## Try it
Say how many lines in the material below include "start". The answer is the number alone.

## The data
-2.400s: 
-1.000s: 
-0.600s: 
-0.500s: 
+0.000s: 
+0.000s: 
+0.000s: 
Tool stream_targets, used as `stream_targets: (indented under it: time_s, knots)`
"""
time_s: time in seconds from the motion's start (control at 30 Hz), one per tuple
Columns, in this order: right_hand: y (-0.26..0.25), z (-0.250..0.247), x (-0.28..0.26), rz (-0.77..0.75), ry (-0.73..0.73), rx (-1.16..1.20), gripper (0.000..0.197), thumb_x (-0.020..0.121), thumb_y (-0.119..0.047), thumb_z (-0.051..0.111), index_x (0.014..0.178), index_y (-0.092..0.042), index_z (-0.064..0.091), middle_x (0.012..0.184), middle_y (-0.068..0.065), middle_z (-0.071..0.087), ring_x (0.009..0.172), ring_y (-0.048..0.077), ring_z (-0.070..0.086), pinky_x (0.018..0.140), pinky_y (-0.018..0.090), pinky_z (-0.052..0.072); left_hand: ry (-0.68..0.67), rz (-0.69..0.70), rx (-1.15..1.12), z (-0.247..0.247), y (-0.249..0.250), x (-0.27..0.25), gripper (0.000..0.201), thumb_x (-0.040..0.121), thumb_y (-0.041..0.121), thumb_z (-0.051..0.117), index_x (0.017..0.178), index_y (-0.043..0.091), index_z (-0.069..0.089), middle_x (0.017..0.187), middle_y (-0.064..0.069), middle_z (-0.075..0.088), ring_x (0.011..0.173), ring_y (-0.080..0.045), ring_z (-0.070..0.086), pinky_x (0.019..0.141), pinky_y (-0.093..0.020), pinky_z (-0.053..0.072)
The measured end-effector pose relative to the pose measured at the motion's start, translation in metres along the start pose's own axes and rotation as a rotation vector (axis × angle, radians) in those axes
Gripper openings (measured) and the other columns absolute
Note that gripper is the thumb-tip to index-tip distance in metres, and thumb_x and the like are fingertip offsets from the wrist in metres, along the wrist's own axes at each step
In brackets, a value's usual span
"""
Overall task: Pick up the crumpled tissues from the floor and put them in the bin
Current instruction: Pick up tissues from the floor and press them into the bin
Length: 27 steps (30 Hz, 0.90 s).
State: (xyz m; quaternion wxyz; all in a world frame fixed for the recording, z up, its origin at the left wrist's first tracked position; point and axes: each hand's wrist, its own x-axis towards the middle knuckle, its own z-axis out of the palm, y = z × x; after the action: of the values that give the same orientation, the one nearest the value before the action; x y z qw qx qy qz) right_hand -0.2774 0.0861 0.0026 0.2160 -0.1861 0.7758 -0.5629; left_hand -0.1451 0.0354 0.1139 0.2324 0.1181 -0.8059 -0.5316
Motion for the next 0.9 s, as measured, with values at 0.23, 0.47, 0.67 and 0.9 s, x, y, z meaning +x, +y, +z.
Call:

## Task output
2